[What is expected]:
Use the entries below and reproduce exactly the lines from the one containing "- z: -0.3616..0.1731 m" down to the one containing "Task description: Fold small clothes", both of them included.
- - - - -
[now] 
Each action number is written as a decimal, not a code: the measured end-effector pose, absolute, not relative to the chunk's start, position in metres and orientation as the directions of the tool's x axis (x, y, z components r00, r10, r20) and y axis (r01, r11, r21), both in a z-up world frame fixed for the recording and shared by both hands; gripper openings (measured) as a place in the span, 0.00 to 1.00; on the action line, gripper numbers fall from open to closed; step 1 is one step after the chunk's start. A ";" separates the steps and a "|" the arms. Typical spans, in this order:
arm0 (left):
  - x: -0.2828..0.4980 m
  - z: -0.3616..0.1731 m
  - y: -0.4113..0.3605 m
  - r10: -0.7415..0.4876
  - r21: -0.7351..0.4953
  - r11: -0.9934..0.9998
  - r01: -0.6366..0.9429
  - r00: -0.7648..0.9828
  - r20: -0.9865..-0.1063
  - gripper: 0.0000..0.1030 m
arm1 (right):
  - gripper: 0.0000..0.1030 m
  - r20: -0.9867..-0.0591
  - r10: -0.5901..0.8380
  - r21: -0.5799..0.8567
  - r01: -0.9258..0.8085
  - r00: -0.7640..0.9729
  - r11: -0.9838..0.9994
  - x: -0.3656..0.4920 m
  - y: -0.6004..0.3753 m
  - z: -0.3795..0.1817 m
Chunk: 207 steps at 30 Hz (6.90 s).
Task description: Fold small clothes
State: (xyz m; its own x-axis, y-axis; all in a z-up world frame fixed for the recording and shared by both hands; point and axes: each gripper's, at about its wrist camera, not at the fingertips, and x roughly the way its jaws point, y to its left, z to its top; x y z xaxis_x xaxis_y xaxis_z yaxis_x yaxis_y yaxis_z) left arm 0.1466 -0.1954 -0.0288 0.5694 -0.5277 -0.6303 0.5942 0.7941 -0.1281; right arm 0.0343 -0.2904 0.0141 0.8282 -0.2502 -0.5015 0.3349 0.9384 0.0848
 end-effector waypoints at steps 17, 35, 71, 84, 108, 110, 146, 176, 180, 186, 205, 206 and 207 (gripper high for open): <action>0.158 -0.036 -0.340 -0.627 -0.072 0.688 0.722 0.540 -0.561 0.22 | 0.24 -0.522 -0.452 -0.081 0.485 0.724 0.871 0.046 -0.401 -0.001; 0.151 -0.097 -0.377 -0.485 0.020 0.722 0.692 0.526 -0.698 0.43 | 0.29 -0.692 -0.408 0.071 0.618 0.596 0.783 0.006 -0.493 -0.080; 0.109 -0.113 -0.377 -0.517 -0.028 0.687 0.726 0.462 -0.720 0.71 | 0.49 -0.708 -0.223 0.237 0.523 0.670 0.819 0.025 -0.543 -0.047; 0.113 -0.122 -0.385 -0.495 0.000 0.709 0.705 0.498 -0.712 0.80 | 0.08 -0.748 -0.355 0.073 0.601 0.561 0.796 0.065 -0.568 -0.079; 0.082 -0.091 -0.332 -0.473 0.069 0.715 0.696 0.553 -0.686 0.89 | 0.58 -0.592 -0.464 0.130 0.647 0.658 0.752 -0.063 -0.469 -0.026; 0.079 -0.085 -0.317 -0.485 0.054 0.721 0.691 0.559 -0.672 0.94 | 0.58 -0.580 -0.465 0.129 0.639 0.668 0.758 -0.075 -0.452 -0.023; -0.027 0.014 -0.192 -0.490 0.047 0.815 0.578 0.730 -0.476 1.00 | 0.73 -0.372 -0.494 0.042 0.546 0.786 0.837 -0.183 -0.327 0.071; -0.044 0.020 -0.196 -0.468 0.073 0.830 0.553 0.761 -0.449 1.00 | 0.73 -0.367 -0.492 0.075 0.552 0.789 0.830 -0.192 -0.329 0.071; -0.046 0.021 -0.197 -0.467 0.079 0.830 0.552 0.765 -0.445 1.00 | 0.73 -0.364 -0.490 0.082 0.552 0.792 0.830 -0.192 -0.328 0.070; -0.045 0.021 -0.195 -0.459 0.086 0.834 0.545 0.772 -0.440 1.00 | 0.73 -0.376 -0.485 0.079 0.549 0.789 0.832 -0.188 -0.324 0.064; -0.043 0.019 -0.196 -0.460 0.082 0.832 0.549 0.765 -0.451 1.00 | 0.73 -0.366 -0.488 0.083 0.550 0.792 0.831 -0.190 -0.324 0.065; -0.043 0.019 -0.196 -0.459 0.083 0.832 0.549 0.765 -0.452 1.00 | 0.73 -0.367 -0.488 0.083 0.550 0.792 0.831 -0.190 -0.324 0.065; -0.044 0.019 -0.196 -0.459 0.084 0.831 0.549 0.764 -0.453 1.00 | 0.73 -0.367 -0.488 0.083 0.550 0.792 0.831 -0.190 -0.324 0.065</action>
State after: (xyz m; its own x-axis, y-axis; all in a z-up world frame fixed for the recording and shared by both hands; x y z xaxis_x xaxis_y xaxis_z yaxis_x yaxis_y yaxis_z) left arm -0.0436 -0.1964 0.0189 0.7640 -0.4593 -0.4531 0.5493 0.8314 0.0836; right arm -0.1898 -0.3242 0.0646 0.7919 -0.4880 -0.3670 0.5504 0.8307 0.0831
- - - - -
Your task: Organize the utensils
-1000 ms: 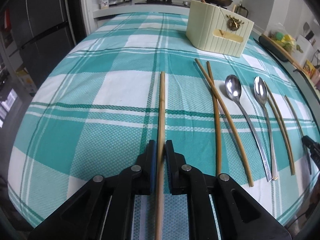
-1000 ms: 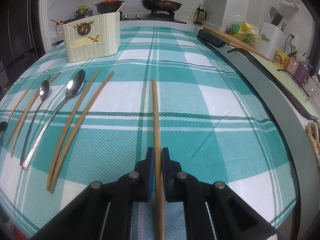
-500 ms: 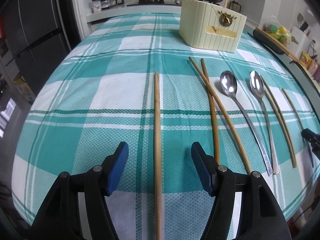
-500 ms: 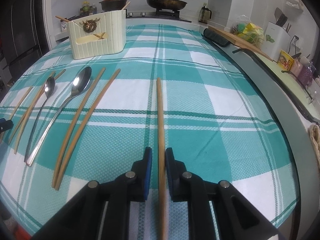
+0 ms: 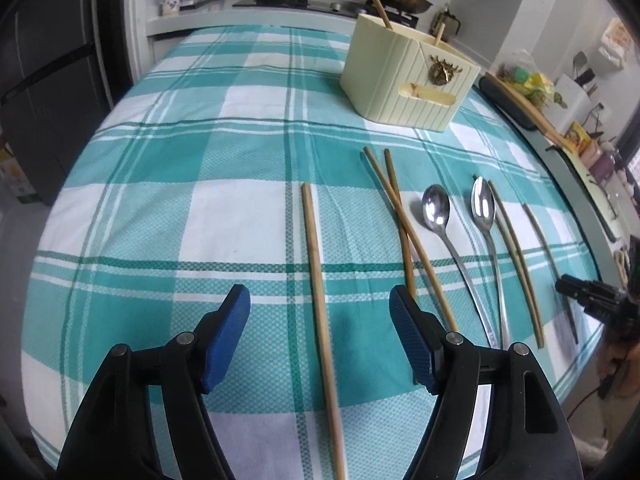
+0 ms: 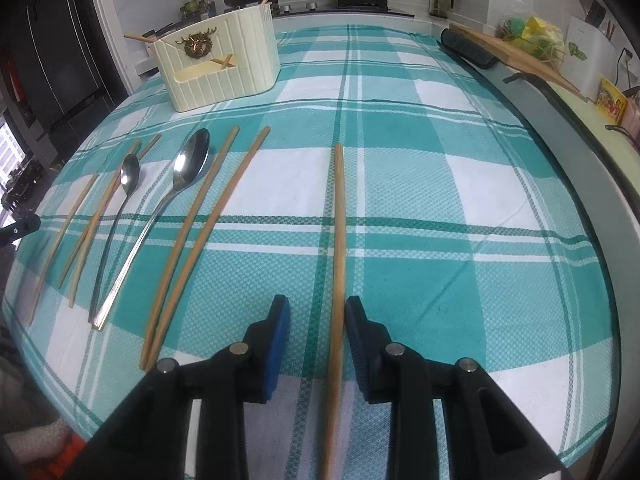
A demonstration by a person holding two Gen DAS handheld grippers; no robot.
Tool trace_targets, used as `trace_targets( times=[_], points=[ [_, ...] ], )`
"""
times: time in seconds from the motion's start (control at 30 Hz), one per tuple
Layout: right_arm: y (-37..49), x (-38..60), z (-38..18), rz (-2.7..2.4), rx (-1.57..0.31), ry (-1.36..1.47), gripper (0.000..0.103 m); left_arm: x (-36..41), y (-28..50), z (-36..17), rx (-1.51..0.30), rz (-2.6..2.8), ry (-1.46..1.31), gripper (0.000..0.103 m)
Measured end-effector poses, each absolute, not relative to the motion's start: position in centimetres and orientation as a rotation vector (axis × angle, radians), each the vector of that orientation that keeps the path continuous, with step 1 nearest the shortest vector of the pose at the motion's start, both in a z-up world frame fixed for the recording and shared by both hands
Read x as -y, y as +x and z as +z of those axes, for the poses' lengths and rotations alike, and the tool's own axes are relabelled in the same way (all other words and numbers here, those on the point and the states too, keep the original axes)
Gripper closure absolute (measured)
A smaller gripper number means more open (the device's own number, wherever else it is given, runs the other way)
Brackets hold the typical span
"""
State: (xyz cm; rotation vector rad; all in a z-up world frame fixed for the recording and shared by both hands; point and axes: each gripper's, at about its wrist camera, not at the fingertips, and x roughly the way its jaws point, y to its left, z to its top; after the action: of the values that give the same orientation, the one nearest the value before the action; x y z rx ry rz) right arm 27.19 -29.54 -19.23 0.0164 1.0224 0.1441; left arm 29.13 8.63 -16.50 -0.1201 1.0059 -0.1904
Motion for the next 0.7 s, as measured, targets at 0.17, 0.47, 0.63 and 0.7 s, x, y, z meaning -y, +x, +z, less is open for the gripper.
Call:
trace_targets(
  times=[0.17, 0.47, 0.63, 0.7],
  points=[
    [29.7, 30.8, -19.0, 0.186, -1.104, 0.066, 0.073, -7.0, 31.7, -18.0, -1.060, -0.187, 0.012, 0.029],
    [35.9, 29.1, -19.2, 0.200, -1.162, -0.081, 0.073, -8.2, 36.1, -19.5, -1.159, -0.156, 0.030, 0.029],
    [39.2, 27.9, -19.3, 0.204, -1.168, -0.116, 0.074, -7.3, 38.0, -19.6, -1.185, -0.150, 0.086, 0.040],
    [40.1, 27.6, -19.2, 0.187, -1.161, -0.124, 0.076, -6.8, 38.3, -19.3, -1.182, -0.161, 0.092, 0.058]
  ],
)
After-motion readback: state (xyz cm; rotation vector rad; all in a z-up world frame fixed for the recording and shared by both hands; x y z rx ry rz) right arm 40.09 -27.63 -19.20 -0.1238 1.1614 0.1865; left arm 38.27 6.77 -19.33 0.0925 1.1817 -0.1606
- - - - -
[Output]:
  - z: -0.3616..0.1731 m
  - y: -0.4113..0.3605 m
  - r10: -0.7415..0.4876
  - r21: -0.7351..0.4953
  - r11: -0.9934..0.9998
  - r01: -0.6366..0.9429
  - r00: -0.7648..0.9828
  - r20: -0.9865..-0.1063
  - gripper: 0.0000..0.1030 m
arm1 (right):
  - gripper: 0.0000..0.1030 m
  - r20: -0.9867..-0.0591
  - r10: -0.5901..0.8380
  - r21: -0.5799..0.8567
  - r01: -0.9258..0.8085
  - r00: -0.7640..0.9729
  - r11: -0.9838..0.9994
  - x: -0.3656..0.4920 m
  - y: -0.6004..0.3753 m
  - z: -0.3795..0.1817 m
Chunk: 207 steps at 30 Hz (6.90 s).
Task description: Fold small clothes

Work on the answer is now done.